I was going through the documentation about the hierarchical indexing in Pandas. I tried testing the examples from it to create an empty dataframe with hierarchical indexing:
In [5]: df = pd.DataFrame()
In [6]: df.columns = pd.MultiIndex(levels = [['first', 'second'], ['a', 'b']], labels = [[0, 0, 1, 1], [0, 1, 0, 1]])
However, it throws an error:
ValueError Traceback (most recent call last)
<ipython-input-6-dd823f9b8d22> in <module>()
----> 1 df.columns = pd.MultiIndex(levels = [['first', 'second'], ['a', 'b']], labels = [[0, 0, 1, 1], [0, 1, 0, 1]])

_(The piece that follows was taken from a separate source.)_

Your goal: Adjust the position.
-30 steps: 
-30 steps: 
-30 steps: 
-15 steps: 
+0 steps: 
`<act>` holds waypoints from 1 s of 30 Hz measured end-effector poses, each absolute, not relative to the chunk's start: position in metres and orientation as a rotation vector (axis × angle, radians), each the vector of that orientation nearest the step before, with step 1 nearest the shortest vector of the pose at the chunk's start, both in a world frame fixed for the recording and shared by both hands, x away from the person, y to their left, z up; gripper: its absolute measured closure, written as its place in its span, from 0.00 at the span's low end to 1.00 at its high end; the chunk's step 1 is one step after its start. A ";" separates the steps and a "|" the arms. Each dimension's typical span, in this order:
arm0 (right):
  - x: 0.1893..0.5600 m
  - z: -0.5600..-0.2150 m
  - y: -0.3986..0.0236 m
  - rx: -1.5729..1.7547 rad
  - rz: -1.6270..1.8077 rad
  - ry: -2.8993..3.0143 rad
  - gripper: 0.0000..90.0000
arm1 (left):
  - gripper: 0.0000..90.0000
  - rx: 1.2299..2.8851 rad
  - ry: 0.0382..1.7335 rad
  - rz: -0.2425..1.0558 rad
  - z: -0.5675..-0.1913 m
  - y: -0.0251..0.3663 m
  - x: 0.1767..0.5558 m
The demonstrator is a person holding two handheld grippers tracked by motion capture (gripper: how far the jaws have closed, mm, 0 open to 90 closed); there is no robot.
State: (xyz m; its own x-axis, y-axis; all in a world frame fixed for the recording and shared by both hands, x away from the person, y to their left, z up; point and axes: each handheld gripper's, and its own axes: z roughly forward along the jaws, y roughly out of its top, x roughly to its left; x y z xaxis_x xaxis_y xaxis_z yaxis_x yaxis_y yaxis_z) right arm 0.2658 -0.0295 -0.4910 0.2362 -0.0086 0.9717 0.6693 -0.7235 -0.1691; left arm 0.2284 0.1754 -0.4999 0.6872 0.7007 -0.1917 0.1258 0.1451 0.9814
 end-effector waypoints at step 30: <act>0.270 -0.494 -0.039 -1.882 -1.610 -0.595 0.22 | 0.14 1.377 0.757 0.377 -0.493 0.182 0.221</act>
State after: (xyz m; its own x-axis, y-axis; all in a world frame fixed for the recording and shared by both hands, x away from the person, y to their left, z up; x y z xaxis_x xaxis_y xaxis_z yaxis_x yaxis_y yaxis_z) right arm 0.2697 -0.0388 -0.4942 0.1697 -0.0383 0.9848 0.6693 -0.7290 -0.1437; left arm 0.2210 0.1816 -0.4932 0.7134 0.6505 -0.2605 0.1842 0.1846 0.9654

/usr/local/lib/python3.4/dist-packages/pandas/core/generic.py in __setattr__(self, name, value)
2755 try:
2756 object.__getattribute__(self, name)
-> 2757 return object.__setattr__(self, name, value)

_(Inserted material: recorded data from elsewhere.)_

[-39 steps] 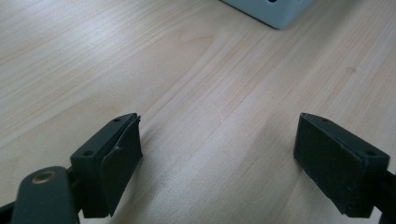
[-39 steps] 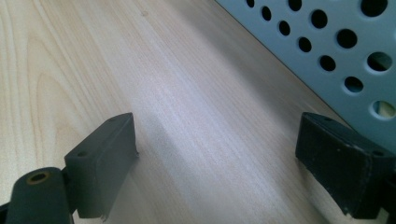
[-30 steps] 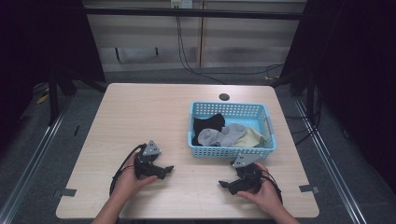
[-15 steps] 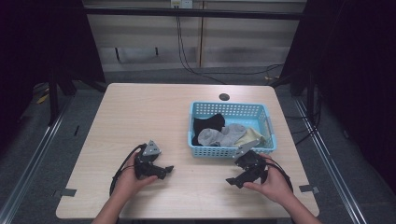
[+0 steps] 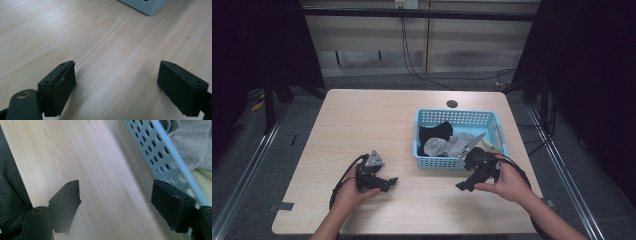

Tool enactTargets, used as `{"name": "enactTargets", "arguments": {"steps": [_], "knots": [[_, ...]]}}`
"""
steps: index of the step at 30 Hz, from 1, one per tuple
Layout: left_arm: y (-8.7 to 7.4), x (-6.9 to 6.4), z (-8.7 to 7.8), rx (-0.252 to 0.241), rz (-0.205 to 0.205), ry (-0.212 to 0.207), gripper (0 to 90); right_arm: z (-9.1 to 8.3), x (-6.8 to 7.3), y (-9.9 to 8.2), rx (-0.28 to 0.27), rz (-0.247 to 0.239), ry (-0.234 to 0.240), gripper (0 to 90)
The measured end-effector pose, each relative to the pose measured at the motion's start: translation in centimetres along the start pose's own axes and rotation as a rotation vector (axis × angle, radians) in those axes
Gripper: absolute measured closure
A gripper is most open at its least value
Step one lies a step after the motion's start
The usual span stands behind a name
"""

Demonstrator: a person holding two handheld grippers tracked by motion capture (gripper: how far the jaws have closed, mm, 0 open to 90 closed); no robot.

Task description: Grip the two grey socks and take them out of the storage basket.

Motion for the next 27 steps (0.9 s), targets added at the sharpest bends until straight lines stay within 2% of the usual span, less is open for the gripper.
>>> {"name": "enactTargets", "arguments": {"steps": [10, 14, 15, 21, 27], "knots": [[0.0, 0.0, 0.0, 0.003, -0.001, 0.000, 14.5, -1.9, -0.4, 2.6, -0.008, -0.018, -0.019, 23.5], [0.0, 0.0, 0.0, 0.003, -0.001, 0.000, 14.5, -2.5, -1.1, 3.9, 0.008, -0.014, -0.030, 24.0], [0.0, 0.0, 0.0, 0.003, -0.001, 0.000, 14.5, -2.6, -1.7, 4.6, 0.015, -0.009, -0.044, 24.4], [0.0, 0.0, 0.0, 0.005, -0.003, -0.001, 14.5, -2.6, -3.2, 6.2, 0.032, 0.017, -0.072, 24.6], [0.0, -0.1, 0.0, -0.008, -0.014, 0.001, 14.5, -1.6, -4.7, 8.3, 0.053, 0.039, -0.114, 25.2]]}}
Point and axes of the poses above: each handheld gripper's, and its own axes: z roughly forward along the jaws, y roughly out of its top, x roughly to its left, the point moved 2 cm from there along z, roughly forward along the jaws, and after that the axes turned 11 degrees about z, right-handed, at the moved point
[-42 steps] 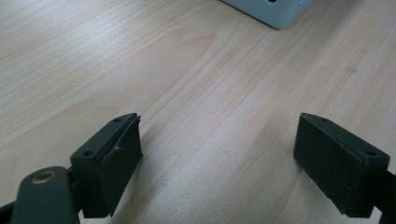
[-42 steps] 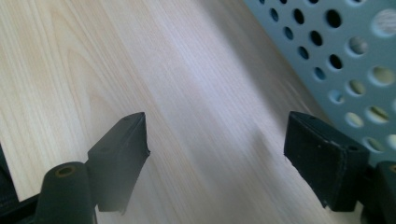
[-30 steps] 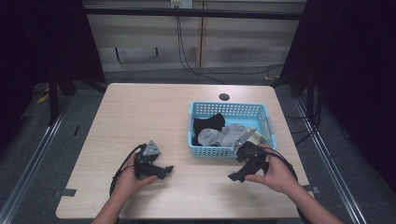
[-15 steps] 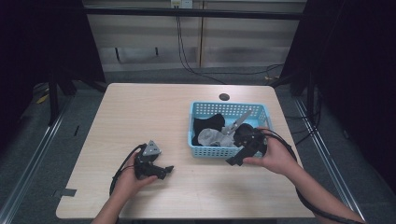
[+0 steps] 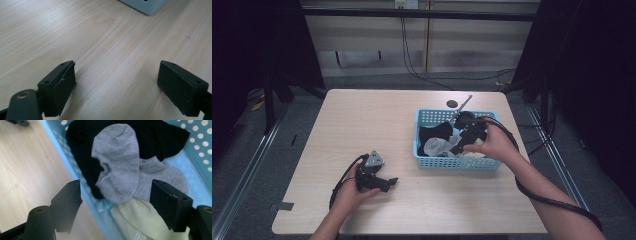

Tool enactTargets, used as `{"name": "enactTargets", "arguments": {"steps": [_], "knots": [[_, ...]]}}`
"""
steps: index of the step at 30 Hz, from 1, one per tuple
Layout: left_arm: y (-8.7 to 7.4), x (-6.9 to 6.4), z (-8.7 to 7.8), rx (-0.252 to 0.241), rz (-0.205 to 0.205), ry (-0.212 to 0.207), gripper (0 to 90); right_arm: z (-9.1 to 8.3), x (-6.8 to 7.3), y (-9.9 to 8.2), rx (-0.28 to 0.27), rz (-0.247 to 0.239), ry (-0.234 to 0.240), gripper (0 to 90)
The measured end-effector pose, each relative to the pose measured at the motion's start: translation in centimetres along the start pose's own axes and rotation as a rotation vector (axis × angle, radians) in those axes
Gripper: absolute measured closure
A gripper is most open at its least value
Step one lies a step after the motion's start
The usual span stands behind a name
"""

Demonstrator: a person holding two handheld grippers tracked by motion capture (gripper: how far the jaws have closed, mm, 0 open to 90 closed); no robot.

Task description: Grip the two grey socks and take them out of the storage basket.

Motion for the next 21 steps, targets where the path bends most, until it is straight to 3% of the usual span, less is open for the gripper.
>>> {"name": "enactTargets", "arguments": {"steps": [5, 8, 16, 21], "knots": [[0.0, 0.0, 0.0, 0.000, 0.000, 0.000, 14.5, 1.4, -0.6, 0.9, 0.012, 0.021, -0.007, 26.1], [0.0, 0.0, 0.0, 0.003, 0.004, 0.001, 14.5, 3.3, -1.2, 1.5, 0.030, 0.041, -0.010, 28.6], [-0.1, 0.1, -0.1, 0.009, 0.013, -0.006, 14.5, 6.7, -2.6, 1.4, 0.057, 0.084, -0.004, 30.2], [-0.1, 0.1, -0.1, 0.010, 0.017, -0.002, 14.5, 8.1, -2.8, 1.3, 0.061, 0.093, 0.009, 33.3]]}}
Point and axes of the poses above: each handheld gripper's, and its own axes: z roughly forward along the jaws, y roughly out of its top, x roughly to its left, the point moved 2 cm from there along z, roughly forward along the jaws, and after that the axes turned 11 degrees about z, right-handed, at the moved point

2758 except AttributeError:
2759 pass
pandas/src/properties.pyx in pandas.lib.AxisProperty.__set__ (pandas/lib.c:44873)()

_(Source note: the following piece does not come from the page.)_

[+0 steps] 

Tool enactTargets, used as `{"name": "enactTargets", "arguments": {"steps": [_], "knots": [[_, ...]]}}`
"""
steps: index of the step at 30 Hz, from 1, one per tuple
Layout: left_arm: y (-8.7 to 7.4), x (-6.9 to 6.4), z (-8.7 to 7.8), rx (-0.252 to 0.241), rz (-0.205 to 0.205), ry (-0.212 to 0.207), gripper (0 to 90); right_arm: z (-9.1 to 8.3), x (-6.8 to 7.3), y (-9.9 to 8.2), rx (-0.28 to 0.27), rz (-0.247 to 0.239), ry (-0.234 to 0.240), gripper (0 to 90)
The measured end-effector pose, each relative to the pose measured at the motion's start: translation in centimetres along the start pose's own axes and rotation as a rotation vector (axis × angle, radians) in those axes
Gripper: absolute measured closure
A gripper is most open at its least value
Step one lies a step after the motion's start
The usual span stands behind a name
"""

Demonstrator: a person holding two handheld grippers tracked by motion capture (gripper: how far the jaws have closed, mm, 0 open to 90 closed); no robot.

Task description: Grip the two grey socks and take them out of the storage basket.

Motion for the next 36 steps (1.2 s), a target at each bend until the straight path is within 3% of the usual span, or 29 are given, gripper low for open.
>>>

/usr/local/lib/python3.4/dist-packages/pandas/core/generic.py in _set_axis(self, axis, labels)
446
447 def _set_axis(self, axis, labels):
--> 448 self._data.set_axis(axis, labels)
449 self._clear_item_cache()
450
/usr/local/lib/python3.4/dist-packages/pandas/core/internals.py in set_axis(self, axis, new_labels)
2800 raise ValueError('Length mismatch: Expected axis has %d elements, '
2801 'new values have %d elements' %
-> 2802 (old_len, new_len))
2803
2804 self.axes[axis] = new_labels
ValueError: Length mismatch: Expected axis has 0 elements, new values have 4 elements
I don't see any problem with my code. Any ideas what is happening?
The problem is that you have an empty data frame which has zero columns, and you are trying to assign a four columns multi-index to it; If you create an empty data frame of four columns initially, the error will be gone:
df = pd.DataFrame(pd.np.empty((0, 4)))
df.columns = pd.MultiIndex(levels = [['first', 'second'], ['a', 'b']], labels = [[0, 0, 1, 1], [0, 1, 0, 1]])
Or you can create empty data frame with the multi-index as follows:
multi_index = pd.MultiIndex(levels = [['first', 'second'], ['a', 'b']], labels = [[0, 0, 1, 1], [0, 1, 0, 1]])
df = pd.DataFrame(columns=multi_index)
df
# first second
# a b a b